Il y a plus d’un demi-siècle, Simone de Beauvoir se penchait sur la question du troisième âge à travers un ouvrage qui a fait date: La vieillesse (Gallimard, 1970). On y lisait notamment cette phrase péremptoire, dont les allures de sentence ont généré de multiples variations sur le thème: «On reconnaît le degré de civilisation d’une société à la place qu’elle accorde aux personnes âgées.» Cette considération au bon sens difficilement contestable nous tend aujourd’hui un miroir dans lequel nous pouvons nous regarder et juger de nos attitudes envers ces pans de la population qui ont atteint le grand âge. En nous observant ainsi, nous trouverons sans doute peu d’arguments pour nous considérer tout à fait civilisés. Et pour tout dire, si on analysait de plus près l’affaire, on pourrait constater qu’au contraire, les sociétés d’Occident qui se targuent d’être porteuses des plus grandes avancées en termes de bien-être collectif sont en réalité celles qui accordent le moins d’attentions sincères et bienveillantes aux aînés, à ces couches devenues inactives et, en cela, pas rentables.

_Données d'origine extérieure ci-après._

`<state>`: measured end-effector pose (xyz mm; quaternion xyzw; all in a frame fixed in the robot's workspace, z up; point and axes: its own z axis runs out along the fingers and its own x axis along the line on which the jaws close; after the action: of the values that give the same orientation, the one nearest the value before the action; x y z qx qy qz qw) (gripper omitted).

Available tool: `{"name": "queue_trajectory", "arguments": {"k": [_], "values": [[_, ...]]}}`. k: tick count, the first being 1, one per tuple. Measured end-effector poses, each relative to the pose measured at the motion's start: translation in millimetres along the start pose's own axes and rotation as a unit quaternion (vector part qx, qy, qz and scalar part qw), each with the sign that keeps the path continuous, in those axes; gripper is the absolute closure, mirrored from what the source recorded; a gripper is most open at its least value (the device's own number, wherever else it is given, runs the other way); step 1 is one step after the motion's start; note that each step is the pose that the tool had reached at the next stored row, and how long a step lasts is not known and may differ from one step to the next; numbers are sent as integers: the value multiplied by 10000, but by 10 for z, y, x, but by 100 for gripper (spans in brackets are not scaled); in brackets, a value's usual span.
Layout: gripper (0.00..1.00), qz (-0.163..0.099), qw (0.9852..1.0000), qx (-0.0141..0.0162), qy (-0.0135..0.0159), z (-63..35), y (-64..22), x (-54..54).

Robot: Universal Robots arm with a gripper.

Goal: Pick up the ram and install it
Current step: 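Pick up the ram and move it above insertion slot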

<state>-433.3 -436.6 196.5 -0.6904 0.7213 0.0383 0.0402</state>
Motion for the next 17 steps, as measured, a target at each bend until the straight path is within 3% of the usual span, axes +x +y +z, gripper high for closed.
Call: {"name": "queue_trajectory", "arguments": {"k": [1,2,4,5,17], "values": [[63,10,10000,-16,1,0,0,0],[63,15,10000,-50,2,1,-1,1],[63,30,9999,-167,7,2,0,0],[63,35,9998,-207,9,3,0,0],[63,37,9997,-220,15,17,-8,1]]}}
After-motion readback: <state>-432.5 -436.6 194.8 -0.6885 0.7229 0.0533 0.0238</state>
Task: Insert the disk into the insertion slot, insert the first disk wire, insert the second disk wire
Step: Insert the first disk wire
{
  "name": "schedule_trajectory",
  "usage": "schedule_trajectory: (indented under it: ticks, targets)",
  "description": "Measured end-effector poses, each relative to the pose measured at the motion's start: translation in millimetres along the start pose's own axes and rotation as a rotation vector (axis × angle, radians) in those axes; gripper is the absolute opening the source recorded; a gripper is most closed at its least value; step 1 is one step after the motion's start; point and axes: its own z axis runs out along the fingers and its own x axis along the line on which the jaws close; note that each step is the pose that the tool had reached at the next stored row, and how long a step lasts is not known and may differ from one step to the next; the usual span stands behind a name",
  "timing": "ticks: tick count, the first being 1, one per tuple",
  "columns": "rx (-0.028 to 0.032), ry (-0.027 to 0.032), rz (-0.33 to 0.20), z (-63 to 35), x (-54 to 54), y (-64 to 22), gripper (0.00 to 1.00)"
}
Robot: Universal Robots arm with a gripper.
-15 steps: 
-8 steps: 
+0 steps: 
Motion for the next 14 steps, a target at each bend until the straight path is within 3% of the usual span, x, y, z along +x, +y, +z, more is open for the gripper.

Il faut bien le reconnaître, notre tissu social préfère trop souvent se défaire du «vieux» en confiant sa garde et ses soins à des structures ou à du personnel désignés. Et c’est précisément ici, dans ce domaine qui devrait accompagner et suivre l’hôte avec des moyens adéquats, que surgit l’autre grand problème de notre relation à la vieillesse. Car, depuis plusieurs décennies déjà, les EMS sont frappés de maux qui mettent à mal leur fonctionnement et leur mission. Les sonnettes d’alarme retentissent régulièrement pour alerter sur la pénurie de personnel. Elles rendent attentif sur ce que cela implique en termes de rythme de travail, de pression sur le personnel. Elles font état de l’épuisement physique et émotionnel des soignants. Elles dénoncent la standardisation des prestations fournies. De cette interminable glissade vers le pire, découle fatalement une nette dégradation de la relation entre soignant et soigné. Cela est d’autant plus vertigineux que notre société vieillit toujours davantage, que les besoins grandissent en conséquence et que les acteurs privés du secteur sont de plus en plus motivés par le rendement et le profit. Le scandale qui a éclaté voilà trois ans en France, avec la révélation des agissements délétères du numéro un mondial des homes, Orpea, a illustré mieux que mille mots les dérives du système.
Le monde des soins aux aînés se porte mal, donc, et il est mal considéré. Cet angle mort de la médecine mérite aujourd’hui une reconsidération profonde, une refonte radicale, une révolution sociétale capable de replacer le 3e et 4e âge au cœur de nos préoccupations. Le «Manifeste du care» qu’édite Unia ouvre des pistes solides et ambitieuses pour entamer ce virage. La conception de ce document a permis de réunir pour la première fois autour d’une table le personnel médico-social actif dans le domaine. Son expertise et son expérience a nourri les débats et les travaux en commun. Dans un cadre propice à la libération des idées et des doléances, les participants, encadrés par des spécialistes issus de deux hautes écoles suisses, ont pu enfin envisager de nouveaux traits pour leurs métiers. En lisant les 35 propositions élaborées, on se dit que la révolution prônée par ce manifeste n’a rien d’utopique. L’urgence de son avènement, souhaité à un horizon de dix ans, doit désormais pousser tous les acteurs à partager et à soutenir cette cause. Qu’ils soient issus du public ou du privé. En 2035, on se verra autrement en s’observant dans un miroir. Il faut le souhaiter.